How can I prevent the string 'NULL' from being interpreted as a NULL value in the context of a SET clause of a LOAD DATA INFILE command? (Assigning to a nullable varchar column.)

Update with specific data and commands:

An input data file (/tmp/data.txt); note that the fields are TAB-delimited, but I don't know how to do that here:

    SMITH   Other text is
    REDACTED        "inconsistently quoted"
    NULL    REDACTED

My commands:

    CREATE FUNCTION despair(value varchar(255))
      RETURNS varchar(255) DETERMINISTIC
      RETURN
        CASE value
        WHEN  NULL  THEN 'NULL'
        WHEN 'NULL' THEN 'NULL'
        WHEN 'REDACTED' THEN NULL
        ELSE value
        END;

    CREATE TABLE `misery` (LAST_NAME varchar(50), TEXT varchar(100));

    LOAD DATA INFILE '/tmp/data.txt' INTO TABLE `misery`
      FIELDS TERMINATED BY '\t' ENCLOSED BY '"' LINES TERMINATED BY '\n'
      (@name, @text) SET LAST_NAME = despair(@name), TEXT = despair(@text);

    SELECT LAST_NAME, TEXT, LENGTH(LAST_NAME), LENGTH(TEXT) FROM `misery`;

Current output. Note that the TEXT column looks right, because quotation marks are removed as desired, but the last row's LAST_NAME is a NULL value, but should instead be the string 'NULL'.

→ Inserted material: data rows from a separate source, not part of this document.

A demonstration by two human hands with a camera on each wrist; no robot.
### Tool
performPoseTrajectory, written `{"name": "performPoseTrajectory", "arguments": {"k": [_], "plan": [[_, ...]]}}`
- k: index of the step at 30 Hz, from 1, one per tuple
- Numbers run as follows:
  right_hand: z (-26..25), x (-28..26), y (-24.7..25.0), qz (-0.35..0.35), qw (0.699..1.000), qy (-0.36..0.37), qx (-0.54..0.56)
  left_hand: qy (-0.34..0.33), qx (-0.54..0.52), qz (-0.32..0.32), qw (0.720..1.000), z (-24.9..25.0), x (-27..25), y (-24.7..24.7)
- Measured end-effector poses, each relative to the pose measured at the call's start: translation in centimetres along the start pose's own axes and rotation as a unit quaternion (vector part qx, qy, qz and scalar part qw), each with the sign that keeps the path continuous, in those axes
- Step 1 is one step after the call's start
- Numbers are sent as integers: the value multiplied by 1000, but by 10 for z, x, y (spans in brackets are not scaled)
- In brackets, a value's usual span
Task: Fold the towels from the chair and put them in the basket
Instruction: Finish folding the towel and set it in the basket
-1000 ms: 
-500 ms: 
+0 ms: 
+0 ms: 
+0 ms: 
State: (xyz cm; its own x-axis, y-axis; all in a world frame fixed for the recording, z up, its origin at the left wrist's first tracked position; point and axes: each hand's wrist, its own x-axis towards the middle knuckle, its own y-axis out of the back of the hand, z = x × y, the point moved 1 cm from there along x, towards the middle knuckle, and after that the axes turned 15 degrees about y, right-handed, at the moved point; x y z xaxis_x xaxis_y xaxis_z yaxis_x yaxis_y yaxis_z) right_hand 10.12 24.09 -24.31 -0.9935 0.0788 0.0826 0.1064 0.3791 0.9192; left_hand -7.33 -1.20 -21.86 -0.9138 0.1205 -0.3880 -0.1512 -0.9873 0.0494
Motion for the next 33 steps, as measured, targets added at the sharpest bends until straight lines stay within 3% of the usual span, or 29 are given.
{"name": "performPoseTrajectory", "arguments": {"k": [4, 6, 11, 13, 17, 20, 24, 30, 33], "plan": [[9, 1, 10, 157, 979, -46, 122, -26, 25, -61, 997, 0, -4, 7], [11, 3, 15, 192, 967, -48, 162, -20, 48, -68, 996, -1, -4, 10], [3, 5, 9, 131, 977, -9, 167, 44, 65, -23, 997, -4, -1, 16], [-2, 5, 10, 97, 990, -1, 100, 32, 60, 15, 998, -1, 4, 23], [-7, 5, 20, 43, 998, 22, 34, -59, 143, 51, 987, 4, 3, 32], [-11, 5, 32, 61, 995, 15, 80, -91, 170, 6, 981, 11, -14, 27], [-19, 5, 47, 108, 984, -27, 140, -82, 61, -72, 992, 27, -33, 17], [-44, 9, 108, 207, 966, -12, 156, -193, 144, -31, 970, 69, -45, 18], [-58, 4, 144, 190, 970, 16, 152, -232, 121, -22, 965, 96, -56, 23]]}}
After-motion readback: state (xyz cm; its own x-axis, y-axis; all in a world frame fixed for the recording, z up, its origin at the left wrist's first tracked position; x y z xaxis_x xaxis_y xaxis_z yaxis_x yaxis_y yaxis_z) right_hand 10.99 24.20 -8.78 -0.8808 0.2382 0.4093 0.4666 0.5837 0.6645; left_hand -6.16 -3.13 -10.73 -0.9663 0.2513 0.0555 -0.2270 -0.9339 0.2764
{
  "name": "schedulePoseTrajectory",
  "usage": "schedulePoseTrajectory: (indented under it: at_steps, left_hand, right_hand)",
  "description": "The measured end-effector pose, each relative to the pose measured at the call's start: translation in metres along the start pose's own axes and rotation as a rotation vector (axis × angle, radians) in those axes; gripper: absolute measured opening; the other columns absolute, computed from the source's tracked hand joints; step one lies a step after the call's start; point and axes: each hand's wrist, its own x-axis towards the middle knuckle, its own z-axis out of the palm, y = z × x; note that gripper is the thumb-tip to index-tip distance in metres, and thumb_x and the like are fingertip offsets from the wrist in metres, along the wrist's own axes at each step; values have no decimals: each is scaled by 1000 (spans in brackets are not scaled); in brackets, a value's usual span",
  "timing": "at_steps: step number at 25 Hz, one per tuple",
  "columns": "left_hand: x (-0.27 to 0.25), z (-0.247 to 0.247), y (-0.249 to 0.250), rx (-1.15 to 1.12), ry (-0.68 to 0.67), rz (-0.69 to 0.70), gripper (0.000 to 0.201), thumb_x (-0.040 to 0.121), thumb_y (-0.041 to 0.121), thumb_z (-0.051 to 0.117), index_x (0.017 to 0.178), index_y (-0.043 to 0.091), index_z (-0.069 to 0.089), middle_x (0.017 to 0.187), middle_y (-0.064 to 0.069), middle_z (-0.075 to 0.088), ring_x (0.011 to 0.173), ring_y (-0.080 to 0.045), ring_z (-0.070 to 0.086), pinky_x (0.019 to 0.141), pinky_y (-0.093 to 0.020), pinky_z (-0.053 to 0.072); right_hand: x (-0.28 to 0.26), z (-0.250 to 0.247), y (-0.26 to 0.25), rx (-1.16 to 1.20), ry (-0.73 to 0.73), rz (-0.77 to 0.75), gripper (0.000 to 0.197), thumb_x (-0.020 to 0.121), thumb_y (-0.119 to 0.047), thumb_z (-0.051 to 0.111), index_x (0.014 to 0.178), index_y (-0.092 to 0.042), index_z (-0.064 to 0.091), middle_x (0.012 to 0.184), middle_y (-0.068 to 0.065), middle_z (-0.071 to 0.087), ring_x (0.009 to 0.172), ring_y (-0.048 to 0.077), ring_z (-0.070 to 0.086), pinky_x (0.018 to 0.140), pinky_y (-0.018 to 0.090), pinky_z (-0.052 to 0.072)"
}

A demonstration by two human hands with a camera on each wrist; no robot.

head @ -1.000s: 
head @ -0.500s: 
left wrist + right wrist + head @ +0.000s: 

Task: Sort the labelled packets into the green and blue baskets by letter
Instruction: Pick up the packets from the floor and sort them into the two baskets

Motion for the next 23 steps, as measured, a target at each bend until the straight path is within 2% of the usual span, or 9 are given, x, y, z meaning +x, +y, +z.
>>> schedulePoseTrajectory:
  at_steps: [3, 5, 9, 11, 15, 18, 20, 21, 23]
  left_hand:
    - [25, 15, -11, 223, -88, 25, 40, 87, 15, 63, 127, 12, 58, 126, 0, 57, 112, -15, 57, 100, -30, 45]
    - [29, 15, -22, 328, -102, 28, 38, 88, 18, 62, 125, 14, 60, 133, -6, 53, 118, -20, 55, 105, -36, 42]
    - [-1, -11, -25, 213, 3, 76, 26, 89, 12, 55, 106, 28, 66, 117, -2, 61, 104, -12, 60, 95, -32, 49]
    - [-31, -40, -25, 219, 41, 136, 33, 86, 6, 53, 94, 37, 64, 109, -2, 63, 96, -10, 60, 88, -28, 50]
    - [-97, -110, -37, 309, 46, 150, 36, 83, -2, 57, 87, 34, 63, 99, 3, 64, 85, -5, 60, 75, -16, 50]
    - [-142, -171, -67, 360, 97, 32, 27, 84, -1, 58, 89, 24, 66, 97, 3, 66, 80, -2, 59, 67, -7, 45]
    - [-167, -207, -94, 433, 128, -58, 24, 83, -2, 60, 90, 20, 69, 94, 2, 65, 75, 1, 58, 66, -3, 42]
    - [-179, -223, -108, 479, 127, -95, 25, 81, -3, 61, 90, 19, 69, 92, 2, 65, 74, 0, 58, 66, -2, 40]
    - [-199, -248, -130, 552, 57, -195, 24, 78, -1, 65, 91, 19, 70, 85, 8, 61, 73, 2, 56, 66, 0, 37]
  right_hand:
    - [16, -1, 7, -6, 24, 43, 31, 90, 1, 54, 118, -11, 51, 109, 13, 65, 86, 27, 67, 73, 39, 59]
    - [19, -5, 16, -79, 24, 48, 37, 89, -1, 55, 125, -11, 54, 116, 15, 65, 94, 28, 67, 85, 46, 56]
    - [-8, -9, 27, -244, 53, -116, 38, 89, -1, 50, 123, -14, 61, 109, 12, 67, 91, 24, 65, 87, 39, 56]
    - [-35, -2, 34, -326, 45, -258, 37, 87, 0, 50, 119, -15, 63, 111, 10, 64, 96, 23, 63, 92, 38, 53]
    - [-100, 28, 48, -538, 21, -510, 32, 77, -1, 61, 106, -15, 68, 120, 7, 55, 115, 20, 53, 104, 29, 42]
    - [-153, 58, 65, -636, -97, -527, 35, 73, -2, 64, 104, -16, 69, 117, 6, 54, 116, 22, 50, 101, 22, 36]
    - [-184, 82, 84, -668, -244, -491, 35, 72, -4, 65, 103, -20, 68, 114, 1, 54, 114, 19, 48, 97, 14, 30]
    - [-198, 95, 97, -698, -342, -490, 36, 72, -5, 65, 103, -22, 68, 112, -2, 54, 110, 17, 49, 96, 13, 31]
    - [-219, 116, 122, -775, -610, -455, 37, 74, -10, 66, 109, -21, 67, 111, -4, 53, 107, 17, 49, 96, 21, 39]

    +-----------+-----------------------+-------------------+--------------+
    | LAST_NAME | TEXT                  | LENGTH(LAST_NAME) | LENGTH(TEXT) |
    +-----------+-----------------------+-------------------+--------------+
    | SMITH     | Other text is         |                 5 |           13 |
    | NULL      | inconsistently quoted |              NULL |           21 |
    | NULL      | NULL                  |              NULL |         NULL |
    +-----------+-----------------------+-------------------+--------------+
    3 rows in set (0.00 sec)

Best Answer

How can I prevent the string 'NULL' from being interpreted as a NULL value in the context of a SET clause of a LOAD DATA INFILE command? (Assigning to a nullable varchar column.)

Provide a FIELDS ENCLOSED BY from the docs

If FIELDS ENCLOSED BY is not empty, a field containing the literal word NULL as its value is read as a NULL value. This differs from the word NULL enclosed within FIELDS ENCLOSED BY characters, which is read as the string 'NULL'.

Essentially if you set FIELDS ENCLOSED BY '"' then you can provide surname "Null", as "Null", and nulls as null (no quotes).